[Data records]
---

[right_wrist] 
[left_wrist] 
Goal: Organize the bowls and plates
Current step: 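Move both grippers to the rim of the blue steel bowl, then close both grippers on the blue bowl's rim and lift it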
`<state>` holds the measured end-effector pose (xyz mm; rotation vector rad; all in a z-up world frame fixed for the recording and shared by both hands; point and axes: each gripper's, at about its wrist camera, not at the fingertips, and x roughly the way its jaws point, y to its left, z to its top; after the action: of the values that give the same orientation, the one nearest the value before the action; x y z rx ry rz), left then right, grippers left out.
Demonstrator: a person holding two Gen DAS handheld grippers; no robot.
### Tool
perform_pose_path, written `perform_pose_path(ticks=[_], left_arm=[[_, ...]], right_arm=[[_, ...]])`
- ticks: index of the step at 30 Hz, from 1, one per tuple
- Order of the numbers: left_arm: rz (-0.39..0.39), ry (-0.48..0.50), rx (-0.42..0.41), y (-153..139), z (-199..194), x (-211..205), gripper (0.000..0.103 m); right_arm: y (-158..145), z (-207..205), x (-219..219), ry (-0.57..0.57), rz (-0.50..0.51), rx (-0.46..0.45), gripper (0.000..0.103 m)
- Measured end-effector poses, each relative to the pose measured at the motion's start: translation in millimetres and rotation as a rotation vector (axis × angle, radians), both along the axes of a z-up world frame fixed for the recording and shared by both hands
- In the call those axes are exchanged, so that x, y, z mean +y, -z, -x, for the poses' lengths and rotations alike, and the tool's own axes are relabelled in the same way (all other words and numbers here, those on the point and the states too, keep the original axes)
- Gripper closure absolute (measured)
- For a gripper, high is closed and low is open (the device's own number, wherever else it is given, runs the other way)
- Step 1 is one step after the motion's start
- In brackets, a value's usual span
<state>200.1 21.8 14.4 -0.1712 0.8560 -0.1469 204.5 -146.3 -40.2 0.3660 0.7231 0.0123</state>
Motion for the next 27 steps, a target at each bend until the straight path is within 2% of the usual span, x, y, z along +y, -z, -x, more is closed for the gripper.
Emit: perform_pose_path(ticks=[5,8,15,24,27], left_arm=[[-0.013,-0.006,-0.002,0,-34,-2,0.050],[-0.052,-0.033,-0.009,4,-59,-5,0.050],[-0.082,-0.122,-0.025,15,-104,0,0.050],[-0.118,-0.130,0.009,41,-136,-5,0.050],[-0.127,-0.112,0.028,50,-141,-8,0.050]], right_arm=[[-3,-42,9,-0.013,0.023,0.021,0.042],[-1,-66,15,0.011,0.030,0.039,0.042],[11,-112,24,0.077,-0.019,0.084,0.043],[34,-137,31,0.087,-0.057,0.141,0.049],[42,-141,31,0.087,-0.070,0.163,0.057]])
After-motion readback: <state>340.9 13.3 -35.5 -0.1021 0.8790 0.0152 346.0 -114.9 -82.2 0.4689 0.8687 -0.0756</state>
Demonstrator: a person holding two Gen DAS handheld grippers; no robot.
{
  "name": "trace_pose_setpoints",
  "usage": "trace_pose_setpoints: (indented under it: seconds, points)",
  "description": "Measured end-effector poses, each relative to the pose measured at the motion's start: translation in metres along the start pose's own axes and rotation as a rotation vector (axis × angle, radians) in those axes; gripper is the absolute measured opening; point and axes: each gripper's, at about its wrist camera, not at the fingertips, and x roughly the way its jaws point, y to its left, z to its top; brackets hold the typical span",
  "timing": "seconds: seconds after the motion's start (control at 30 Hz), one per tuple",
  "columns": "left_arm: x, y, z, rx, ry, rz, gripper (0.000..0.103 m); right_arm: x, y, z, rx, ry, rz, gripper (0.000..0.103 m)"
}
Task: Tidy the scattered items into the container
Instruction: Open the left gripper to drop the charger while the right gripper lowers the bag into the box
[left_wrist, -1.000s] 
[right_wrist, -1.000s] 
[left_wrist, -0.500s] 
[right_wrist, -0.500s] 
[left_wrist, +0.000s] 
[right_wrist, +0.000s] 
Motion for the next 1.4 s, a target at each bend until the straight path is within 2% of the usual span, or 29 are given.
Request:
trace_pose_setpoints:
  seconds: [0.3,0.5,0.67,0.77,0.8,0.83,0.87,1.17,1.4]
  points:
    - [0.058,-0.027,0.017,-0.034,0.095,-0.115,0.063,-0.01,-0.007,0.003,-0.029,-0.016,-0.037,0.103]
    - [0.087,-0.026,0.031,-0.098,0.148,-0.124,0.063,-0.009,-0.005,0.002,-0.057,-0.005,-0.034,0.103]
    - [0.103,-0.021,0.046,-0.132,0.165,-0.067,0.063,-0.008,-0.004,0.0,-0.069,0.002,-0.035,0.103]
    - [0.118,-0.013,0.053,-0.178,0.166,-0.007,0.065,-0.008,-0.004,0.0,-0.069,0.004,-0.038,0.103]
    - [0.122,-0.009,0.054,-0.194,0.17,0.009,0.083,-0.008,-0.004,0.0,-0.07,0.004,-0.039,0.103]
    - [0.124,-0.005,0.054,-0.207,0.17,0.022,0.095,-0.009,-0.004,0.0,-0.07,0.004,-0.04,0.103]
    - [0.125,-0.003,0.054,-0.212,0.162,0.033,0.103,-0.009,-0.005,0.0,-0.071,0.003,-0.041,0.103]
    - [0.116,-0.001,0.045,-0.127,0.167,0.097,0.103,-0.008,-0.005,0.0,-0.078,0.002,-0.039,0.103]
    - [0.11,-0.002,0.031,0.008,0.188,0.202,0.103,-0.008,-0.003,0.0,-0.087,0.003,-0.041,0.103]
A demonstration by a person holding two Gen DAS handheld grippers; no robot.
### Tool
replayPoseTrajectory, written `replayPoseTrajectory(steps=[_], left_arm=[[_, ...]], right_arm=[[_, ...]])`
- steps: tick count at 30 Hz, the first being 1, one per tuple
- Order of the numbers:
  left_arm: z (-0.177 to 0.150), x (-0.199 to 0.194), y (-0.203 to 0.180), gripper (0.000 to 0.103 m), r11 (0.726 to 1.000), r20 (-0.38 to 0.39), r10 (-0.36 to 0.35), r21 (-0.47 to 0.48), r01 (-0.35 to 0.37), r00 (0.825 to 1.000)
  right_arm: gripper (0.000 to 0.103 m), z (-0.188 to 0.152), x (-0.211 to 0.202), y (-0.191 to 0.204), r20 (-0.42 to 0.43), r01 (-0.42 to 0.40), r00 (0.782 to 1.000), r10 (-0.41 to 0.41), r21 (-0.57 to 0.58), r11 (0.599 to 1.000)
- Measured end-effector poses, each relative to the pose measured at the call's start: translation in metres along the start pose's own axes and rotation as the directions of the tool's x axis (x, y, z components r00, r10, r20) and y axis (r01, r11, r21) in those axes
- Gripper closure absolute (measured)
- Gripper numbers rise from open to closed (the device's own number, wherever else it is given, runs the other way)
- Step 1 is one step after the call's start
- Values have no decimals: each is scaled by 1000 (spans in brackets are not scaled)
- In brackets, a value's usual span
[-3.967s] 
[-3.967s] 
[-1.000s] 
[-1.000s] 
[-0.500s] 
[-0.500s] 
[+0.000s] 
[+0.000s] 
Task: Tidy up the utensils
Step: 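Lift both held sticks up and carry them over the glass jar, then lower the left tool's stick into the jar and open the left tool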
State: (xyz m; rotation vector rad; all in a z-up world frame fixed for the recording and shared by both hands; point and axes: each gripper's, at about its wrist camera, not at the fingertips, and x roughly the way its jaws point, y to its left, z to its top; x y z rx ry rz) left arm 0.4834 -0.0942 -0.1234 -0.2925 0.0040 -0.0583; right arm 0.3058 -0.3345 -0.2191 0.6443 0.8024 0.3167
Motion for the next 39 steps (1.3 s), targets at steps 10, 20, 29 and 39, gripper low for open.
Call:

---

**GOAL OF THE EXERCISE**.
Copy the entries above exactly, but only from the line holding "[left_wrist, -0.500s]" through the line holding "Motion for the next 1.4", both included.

**RESPONSE TO THIS EXERCISE**.
[left_wrist, -0.500s] 
[right_wrist, -0.500s] 
[left_wrist, +0.000s] 
[right_wrist, +0.000s] 
Motion for the next 1.4 s, a target at each bend until the straight path is within 2% of the usual span, or 29 are given.

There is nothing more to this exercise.